When Bon Iver’s Justin Vernon says you’ve got the goods, chances are you’ve got the goods. So when Bon Iver’s Justin Vernon says you’re way better at writing lyrics than he is, guess what, he may just be right. That’s exactly what happened with It’s All Aquatic by Amateur Love, the first album to be released by Vernon’s new imprint at Jagjaguar called Chigliak. The concept behind the record label is that Vernon wanted to redistribute older unsung local bands that were well deserving of praise but never got any. Vernon grew up with the front man and songwriter of Amateur Love and always considered him to be way better at music than he, in fact making the record label in part was a way for Vernon to distribute the old music of one of his best friends.

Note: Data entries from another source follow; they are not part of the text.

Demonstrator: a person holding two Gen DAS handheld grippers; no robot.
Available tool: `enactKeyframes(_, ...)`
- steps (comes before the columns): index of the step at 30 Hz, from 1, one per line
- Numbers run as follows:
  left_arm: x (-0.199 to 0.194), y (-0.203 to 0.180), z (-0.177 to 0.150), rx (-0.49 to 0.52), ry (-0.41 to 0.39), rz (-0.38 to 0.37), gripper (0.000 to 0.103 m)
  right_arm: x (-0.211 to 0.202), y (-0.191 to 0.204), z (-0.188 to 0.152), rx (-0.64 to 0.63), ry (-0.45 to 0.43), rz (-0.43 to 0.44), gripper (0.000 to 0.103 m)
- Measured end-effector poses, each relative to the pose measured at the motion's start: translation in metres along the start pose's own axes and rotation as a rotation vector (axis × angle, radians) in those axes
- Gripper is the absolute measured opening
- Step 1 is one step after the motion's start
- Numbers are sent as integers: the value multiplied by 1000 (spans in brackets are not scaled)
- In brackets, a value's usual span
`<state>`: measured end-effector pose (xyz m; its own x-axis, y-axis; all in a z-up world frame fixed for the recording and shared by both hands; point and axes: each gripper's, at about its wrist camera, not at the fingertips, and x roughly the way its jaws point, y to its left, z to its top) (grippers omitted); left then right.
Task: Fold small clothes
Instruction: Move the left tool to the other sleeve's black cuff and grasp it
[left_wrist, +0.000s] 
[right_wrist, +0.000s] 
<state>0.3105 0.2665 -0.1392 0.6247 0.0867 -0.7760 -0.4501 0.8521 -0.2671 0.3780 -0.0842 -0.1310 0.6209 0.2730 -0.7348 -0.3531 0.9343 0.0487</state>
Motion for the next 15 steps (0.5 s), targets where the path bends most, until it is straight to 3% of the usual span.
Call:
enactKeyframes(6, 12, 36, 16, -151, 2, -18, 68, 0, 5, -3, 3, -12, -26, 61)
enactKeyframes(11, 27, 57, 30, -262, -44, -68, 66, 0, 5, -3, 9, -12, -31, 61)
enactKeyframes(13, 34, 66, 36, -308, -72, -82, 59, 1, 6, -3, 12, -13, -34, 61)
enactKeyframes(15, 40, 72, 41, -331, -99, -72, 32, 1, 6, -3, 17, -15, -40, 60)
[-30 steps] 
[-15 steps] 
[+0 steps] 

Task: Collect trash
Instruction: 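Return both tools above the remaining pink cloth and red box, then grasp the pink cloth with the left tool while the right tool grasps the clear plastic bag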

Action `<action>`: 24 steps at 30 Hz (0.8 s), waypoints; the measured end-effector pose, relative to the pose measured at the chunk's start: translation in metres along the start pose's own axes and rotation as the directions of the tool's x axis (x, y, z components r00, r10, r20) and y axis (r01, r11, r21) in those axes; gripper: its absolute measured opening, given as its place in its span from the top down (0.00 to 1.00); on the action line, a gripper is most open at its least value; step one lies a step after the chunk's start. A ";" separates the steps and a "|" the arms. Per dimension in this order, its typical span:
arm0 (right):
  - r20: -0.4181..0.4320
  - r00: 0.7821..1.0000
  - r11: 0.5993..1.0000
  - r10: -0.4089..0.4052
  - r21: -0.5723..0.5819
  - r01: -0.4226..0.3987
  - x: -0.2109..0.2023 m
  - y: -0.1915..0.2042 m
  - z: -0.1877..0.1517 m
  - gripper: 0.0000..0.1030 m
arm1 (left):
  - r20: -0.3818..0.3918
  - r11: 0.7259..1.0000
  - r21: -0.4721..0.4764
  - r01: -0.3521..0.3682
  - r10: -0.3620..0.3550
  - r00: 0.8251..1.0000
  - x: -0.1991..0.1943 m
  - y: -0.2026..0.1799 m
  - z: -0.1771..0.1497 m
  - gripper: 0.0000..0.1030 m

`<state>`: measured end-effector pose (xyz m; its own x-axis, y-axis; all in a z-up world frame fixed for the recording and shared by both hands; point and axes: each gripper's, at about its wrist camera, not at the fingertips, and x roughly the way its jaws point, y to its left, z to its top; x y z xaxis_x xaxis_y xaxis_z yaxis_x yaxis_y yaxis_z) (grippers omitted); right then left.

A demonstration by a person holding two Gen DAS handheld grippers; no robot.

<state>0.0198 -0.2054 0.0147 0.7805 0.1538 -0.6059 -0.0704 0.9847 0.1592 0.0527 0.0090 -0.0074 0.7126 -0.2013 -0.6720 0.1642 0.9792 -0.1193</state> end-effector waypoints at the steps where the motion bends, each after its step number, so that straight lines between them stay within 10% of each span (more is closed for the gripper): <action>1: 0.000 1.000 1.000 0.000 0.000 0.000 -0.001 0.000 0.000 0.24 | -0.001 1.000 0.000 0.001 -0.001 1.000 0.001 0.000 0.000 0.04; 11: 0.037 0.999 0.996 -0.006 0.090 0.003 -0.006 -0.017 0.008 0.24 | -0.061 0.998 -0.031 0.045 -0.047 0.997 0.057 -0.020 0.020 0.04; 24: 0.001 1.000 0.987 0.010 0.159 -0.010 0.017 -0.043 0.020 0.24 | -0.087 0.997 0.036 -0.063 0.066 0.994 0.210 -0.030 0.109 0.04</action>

In reality It’s All Aquatic was first recorded and released in 2003 but arriving on our doorsteps here in 2012, it’s no wonder at all why Vernon had such admiration for Amateur Love. The album that It’s All Aquatic reminds me most of was another album from 2003, The Wren’s excellent The Meadowlands. The Meadowlands was an album that came with a history, it had been something like ten years since The Wrens had last released an album and the new one was just that; a new but worn down mature sound. It’s All Aquatic has a history too, and that only adds to how much I appreciate this album. The fact that no one ever gave these guys a chance nine years ago is a damn shame, but it makes them so much easier to like now. I mean it’s a great story, a friend giving a band that never got any attention all the attention that they could ever need, and on top of that the music is good.

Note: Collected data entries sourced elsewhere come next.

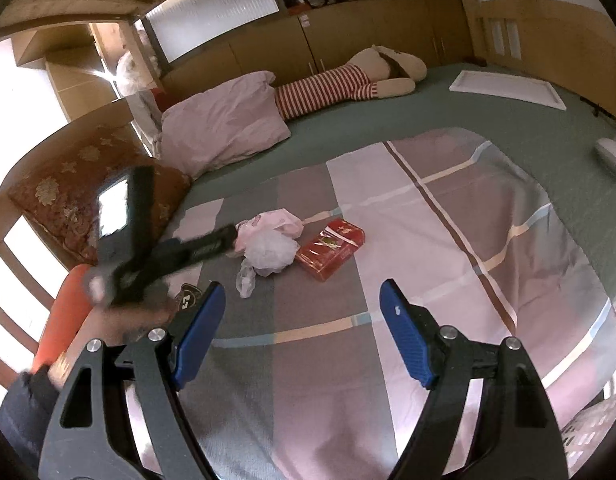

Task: Collect trash
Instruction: 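Grasp the pink cloth with the left tool while the right tool grasps the clear plastic bag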

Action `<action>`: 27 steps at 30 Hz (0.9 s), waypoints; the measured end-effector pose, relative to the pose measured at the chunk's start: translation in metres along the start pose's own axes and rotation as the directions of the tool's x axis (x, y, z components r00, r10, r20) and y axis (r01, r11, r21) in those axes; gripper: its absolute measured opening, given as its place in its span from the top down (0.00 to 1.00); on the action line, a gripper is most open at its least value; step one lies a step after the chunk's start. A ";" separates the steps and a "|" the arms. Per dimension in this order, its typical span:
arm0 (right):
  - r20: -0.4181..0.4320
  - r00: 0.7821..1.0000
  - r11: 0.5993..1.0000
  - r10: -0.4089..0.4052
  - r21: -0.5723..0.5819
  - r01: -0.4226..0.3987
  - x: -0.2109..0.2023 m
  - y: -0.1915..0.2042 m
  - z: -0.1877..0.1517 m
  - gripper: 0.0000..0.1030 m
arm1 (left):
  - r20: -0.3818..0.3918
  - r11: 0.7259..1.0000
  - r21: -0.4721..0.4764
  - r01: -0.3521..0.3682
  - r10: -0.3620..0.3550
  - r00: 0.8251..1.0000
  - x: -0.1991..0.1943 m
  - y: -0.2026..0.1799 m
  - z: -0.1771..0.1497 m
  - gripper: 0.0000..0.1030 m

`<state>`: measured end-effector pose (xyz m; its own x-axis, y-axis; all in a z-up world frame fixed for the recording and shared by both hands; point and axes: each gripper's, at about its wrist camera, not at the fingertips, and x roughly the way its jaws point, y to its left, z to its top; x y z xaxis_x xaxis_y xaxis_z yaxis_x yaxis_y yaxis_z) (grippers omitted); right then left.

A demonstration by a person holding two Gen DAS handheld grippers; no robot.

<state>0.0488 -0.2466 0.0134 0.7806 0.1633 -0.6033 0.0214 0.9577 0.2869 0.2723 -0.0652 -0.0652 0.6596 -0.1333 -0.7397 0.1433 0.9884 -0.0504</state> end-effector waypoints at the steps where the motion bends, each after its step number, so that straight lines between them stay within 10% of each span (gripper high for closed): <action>1: -0.003 1.000 1.000 0.003 0.002 -0.003 0.002 0.001 0.002 0.24 | -0.006 1.000 -0.022 -0.006 0.006 1.000 0.012 0.004 0.009 0.04; 9: -0.031 0.999 0.998 0.031 -0.045 -0.032 0.014 0.019 0.000 0.24 | -0.167 0.997 0.018 -0.075 0.077 0.983 0.101 -0.003 0.042 0.04; 17: -0.050 0.998 0.999 0.041 -0.003 -0.041 0.013 0.005 0.000 0.24 | -0.406 0.988 0.027 0.152 -0.128 0.905 0.069 0.019 -0.038 0.06; 27: -0.073 0.996 0.999 0.041 -0.021 -0.043 0.014 0.009 -0.005 0.24 | -0.153 0.983 -0.078 0.168 -0.178 0.972 -0.083 0.069 -0.083 0.04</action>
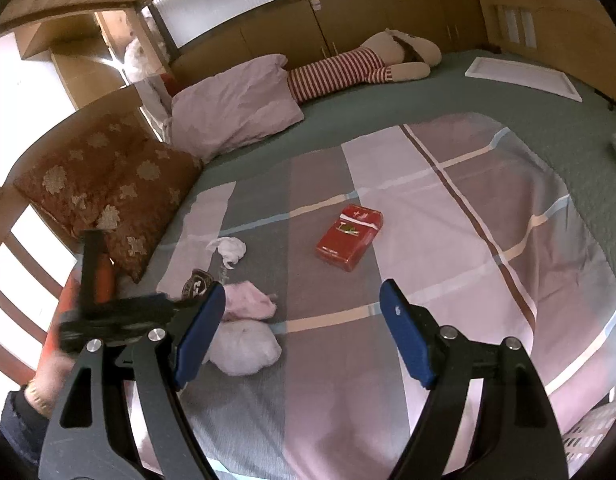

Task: Collect trash
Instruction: 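Grasp the pink cloth with the left tool while the right tool grasps the clear plastic bag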

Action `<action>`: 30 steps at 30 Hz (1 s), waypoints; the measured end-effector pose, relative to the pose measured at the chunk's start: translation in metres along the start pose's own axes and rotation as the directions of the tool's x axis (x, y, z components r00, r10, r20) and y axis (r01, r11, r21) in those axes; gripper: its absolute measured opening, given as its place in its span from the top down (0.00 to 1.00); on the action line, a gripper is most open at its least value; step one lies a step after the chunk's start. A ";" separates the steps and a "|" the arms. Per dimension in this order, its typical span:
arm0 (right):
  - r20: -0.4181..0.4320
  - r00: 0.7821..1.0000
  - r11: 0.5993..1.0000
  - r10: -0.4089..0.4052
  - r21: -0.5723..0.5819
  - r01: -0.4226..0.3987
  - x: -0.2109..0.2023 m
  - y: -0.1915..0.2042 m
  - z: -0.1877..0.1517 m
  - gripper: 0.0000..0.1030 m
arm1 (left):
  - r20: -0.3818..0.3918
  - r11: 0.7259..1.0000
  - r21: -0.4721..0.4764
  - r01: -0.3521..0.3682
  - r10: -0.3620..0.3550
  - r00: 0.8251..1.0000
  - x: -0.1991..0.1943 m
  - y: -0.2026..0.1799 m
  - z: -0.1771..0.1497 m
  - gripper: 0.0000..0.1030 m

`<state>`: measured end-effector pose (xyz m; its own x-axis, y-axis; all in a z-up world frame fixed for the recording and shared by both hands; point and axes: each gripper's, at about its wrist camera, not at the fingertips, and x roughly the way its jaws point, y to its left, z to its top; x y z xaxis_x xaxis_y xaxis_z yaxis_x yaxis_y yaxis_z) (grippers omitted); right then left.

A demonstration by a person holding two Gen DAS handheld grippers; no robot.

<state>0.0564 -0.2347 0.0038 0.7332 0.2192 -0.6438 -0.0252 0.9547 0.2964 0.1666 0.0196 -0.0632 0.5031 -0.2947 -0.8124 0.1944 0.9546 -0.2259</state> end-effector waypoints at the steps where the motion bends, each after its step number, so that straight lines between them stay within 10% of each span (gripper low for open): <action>1: -0.004 1.000 1.000 -0.003 -0.004 0.003 0.001 0.001 -0.001 0.24 | 0.002 1.000 -0.020 0.020 -0.020 1.000 -0.005 0.000 -0.007 0.04; 9: -0.055 0.998 0.999 -0.021 -0.044 0.018 0.013 0.014 -0.008 0.24 | 0.008 0.995 0.097 -0.035 0.035 0.999 0.028 -0.022 -0.012 0.05; 12: -0.111 0.994 0.997 -0.017 -0.074 0.009 0.025 0.023 -0.015 0.24 | -0.062 0.997 0.081 -0.001 0.006 0.998 0.057 -0.011 -0.005 0.41; 13: -0.141 0.990 0.995 -0.016 -0.097 0.002 0.033 0.028 -0.018 0.24 | -0.091 0.998 0.066 0.006 0.000 0.996 0.068 -0.006 -0.004 0.74; 14: -0.162 0.987 0.992 -0.019 -0.123 -0.001 0.039 0.034 -0.021 0.24 | -0.102 0.999 0.049 0.015 -0.009 0.995 0.073 -0.002 -0.004 0.84; 24: -0.292 0.956 0.924 -0.027 -0.371 -0.087 0.126 0.090 -0.044 0.25 | 0.179 0.996 0.026 0.087 -0.090 0.980 -0.040 0.001 0.009 0.95; 25: -0.311 0.950 0.918 -0.037 -0.387 -0.091 0.134 0.094 -0.048 0.28 | 0.222 0.997 0.028 0.068 -0.072 0.972 -0.058 0.002 0.008 0.95; 27: -0.353 0.932 0.906 -0.086 -0.416 -0.074 0.145 0.098 -0.054 0.69 | 0.290 0.998 -0.002 0.055 -0.053 0.956 -0.090 0.005 0.001 0.95; 30: -0.346 0.936 0.919 -0.065 -0.386 -0.079 0.130 0.100 -0.045 0.88 | 0.318 0.997 -0.065 0.042 -0.019 0.948 -0.116 0.006 -0.020 0.95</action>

Amatuer Love floats around in your earspace like pool water does after a swim. There is something hazy about the presentation on the whole, but its not the vocals or the guitars and drums, it’s the electronic synth. While many bands that I would describe as hazy have lo-fi production value but that’s not the case here at all. The vocals on Its All Aquatic are as clear as day, they glimmer like light at the bottom of a pool seen through goggles. Actually I would say that the production quality is quite good, everything about the album is well balanced and set to make the vocals really pop. The songs feature synth and revolve around electric ambience, but it’s a much smoother sound than a lot of other bands that use synth. As I said before it’s the synth that gives it that hazy feeling. If it weren’t their, the songs might not be much to write home about, but they really add a little something extra to each track. Underneath that the drums are really very driving, taking the otherwise bear composition of the songs and keeping things moving. Some of the best tracks though feature the electronics and have them slowly come to the front of the songscape turning the drums into a fading dreamy noise.
There is something nostalgic about the album, im not sure why. Its probably the cover though, a semi grainy photo depicting too young kids in a pool, the girl embarrassed and covering her face, the boy donning a smile. Its fun, the album reeks of longing at some points, particularly the third song, and at other times lamentation. Its retrospective and at the same time very bounded by modernity. The singer capitalizes this with his excellent lyrics, Justin Vernon has called them “better than Neil Young’s” and he really might not be that far off. Stylistically though they aren’t really anything like Young, they remind me a little of Vampire Weekend whose wit seeps through on each and every line. Even so, I would have to say that the lyrics here are a little emotionally sharper than Vampire Weekend’s lyrics, they serve as the key emotional drive for the album. At times the songs themselves take over though at the emotional helm, and there is nothing wrong with that, the tracks catch you off guard when they suddenly take over like at the end of The Number.
On the whole the tracks are remarkably consistent, each one of them carries itself a little differently than the last, but never in a way that would make me call one song better than another, a little like either of the last two Beach House albums. Not unlike Beach House the album glimmers, but where they are more ambient, Amateur Love is more pop. It’s a trade off worth making, and defiantly worth a listen. Its just a shame that Amateur Love somehow never got the fame that they deserved, but what are you going to do. Summer days, innocence, and Amateur Love may not last forever, but that’s what makes them worth having.